EXERCISE INSTRUCTIONS:
The following data has a line with "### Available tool" and a line with "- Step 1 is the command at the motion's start". Write out exactly those lines and all the lines between them.

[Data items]
○ ○ ○

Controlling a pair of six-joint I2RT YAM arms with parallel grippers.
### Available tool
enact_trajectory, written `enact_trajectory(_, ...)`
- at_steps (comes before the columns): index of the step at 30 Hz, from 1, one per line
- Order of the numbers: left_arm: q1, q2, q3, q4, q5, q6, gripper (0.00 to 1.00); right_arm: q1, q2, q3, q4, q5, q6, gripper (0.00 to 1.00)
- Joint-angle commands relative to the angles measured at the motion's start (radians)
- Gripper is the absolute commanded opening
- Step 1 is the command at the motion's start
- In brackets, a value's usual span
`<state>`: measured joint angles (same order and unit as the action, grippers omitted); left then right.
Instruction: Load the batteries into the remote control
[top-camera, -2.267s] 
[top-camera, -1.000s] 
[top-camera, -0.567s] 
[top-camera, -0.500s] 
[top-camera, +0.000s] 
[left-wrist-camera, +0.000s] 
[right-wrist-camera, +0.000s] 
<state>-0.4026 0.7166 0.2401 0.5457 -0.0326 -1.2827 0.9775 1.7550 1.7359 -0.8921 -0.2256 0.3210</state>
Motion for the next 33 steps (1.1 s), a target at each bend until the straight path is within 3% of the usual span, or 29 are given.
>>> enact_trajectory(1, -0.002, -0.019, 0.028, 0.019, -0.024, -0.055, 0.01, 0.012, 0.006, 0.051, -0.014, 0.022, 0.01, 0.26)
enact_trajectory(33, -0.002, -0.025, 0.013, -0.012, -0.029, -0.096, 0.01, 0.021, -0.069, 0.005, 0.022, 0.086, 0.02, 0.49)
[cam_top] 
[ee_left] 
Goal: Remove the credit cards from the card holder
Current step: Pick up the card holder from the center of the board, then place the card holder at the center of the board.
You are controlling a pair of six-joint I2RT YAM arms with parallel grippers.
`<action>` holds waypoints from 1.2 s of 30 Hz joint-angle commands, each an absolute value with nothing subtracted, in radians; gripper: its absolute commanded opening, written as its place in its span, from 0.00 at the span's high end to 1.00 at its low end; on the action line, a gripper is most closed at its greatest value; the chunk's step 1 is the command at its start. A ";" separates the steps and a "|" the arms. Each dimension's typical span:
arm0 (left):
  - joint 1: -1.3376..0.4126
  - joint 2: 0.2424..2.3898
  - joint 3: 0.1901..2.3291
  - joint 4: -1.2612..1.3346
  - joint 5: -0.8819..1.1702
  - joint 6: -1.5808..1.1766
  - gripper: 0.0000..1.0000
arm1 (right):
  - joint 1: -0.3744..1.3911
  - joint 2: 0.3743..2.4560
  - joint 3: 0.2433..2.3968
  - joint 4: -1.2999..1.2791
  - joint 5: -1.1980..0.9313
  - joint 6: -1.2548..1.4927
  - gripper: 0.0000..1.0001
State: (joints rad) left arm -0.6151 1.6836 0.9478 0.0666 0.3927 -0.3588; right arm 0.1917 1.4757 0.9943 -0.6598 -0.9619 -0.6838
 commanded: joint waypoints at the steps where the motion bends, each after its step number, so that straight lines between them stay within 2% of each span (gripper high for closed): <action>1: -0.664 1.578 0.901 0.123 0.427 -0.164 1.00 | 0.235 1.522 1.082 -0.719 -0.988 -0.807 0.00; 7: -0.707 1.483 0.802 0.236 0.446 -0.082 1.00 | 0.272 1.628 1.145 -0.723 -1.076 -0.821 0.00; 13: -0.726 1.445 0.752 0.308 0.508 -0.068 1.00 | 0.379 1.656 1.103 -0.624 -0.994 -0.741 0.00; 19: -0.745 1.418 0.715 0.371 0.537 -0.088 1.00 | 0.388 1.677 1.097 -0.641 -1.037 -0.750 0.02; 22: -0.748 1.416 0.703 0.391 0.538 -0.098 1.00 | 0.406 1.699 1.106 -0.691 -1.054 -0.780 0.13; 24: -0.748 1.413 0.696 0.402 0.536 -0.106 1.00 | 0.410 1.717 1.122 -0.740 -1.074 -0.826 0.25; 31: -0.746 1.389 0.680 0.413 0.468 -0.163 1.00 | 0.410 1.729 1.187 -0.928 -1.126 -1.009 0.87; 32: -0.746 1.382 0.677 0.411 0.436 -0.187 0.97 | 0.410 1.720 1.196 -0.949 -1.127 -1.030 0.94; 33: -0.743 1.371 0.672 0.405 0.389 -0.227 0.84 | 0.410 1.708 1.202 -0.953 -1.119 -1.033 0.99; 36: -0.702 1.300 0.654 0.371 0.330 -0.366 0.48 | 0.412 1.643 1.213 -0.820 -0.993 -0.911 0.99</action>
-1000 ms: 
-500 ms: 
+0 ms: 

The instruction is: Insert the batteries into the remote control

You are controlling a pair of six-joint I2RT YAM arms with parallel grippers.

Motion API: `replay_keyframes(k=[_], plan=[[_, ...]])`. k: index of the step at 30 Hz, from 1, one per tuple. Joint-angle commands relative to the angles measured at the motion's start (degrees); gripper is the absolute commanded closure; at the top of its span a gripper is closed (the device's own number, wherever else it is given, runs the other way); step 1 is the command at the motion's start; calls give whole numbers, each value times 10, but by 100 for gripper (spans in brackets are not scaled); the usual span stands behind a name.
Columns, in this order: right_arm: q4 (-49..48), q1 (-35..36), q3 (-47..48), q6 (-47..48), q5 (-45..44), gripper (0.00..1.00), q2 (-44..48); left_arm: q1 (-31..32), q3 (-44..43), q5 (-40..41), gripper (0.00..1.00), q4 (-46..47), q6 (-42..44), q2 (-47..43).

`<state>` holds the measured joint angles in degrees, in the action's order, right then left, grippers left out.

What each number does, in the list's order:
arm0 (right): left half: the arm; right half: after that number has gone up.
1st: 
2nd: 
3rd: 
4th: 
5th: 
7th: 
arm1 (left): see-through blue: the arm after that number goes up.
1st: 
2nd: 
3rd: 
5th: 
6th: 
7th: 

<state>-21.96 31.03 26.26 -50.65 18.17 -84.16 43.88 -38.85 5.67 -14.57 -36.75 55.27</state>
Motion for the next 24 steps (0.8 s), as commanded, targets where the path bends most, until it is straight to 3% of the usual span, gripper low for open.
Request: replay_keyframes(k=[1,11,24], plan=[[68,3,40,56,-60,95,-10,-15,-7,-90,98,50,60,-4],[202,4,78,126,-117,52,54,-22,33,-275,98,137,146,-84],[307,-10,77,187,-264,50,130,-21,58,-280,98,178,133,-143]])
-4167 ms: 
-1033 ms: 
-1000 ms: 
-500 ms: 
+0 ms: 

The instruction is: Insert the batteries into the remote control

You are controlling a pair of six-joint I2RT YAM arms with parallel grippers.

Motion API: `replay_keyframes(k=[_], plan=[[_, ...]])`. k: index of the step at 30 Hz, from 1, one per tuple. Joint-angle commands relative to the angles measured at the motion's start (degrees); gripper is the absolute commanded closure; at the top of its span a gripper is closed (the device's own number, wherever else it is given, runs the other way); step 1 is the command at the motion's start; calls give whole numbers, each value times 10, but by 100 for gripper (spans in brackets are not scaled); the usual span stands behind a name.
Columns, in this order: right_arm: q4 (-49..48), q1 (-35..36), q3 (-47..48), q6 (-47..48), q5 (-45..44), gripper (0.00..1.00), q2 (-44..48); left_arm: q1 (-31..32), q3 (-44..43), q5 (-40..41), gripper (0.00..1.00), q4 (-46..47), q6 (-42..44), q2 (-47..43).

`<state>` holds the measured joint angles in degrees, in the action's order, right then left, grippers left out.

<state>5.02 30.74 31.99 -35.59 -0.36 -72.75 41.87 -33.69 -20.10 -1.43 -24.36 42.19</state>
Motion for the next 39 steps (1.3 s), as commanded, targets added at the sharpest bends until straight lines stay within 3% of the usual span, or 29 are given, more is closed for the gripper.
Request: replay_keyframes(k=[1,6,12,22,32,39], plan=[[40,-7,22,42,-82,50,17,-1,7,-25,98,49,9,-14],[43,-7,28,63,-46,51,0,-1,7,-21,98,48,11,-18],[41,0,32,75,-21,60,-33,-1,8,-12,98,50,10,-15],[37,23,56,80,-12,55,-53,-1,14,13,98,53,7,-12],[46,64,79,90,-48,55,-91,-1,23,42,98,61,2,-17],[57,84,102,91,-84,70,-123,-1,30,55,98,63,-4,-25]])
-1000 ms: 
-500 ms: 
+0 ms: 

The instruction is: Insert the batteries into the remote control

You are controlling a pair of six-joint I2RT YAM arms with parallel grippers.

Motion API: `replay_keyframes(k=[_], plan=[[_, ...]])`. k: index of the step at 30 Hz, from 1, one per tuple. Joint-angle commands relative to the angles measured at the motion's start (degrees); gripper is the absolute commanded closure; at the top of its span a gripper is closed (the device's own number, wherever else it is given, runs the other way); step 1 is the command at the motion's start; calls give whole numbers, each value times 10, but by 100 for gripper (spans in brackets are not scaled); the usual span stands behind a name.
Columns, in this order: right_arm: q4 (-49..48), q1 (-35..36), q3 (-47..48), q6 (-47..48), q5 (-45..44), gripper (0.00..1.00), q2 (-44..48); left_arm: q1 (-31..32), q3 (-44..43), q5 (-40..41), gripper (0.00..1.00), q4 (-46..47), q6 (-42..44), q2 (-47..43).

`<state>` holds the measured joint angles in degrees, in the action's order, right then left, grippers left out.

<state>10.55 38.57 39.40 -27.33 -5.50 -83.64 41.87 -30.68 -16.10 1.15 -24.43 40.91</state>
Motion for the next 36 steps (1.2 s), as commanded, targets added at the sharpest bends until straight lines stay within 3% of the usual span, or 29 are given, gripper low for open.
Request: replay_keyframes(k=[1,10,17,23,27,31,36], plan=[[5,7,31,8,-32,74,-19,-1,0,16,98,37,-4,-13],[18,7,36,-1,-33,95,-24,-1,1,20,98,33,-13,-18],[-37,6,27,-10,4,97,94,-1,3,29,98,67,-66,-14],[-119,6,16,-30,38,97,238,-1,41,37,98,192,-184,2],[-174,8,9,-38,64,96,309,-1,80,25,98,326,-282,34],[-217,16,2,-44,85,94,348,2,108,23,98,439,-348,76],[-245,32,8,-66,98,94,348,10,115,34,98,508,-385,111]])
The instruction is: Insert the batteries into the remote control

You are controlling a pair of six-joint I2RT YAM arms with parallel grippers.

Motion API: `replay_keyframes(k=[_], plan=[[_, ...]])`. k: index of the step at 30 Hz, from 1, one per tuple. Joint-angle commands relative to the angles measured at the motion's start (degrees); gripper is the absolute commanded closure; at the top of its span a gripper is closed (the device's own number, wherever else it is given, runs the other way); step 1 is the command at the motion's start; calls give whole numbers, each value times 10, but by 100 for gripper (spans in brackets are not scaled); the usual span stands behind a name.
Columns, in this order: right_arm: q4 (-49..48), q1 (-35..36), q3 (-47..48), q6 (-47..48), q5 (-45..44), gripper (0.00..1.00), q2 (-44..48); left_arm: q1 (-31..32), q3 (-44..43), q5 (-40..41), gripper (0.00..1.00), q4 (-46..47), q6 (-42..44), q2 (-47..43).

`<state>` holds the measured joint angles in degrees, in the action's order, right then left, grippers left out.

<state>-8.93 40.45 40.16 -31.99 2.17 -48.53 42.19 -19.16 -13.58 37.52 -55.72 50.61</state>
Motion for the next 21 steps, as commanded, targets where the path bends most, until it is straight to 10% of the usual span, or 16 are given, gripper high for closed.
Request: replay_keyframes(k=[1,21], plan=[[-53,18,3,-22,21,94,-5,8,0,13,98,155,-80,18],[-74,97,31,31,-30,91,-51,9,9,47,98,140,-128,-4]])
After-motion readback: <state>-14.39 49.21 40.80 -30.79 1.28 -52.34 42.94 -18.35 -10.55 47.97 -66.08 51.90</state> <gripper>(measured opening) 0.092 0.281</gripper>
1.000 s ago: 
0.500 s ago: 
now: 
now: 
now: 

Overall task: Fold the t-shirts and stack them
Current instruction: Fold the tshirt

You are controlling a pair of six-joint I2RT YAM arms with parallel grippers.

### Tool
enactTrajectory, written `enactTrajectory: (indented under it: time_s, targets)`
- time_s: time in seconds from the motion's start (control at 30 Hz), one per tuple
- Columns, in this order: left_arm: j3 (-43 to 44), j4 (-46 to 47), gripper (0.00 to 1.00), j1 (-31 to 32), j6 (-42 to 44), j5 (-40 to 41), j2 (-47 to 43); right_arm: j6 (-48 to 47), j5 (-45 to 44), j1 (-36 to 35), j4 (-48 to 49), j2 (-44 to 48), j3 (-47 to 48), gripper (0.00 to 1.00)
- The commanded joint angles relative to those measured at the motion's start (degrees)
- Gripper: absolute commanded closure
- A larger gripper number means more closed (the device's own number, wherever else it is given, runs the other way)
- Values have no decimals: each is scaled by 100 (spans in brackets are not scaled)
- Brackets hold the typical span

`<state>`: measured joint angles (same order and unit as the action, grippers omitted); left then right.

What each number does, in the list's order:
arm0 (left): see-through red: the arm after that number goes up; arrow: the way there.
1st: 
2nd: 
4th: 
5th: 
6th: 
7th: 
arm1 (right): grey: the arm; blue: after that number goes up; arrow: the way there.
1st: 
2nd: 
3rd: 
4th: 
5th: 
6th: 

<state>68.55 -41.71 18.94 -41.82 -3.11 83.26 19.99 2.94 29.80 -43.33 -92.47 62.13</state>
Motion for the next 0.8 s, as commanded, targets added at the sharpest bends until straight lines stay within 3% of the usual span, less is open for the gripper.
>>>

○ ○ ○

ANSWER TO THIS TASK:
### Available tool
enact_trajectory, written `enact_trajectory(_, ...)`
- at_steps (comes before the columns): index of the step at 30 Hz, from 1, one per line
- Order of the numbers: left_arm: q1, q2, q3, q4, q5, q6, gripper (0.00 to 1.00); right_arm: q1, q2, q3, q4, q5, q6, gripper (0.00 to 1.00)
- Joint-angle commands relative to the angles measured at the motion's start (radians)
- Gripper is the absolute commanded opening
- Step 1 is the command at the motion's start

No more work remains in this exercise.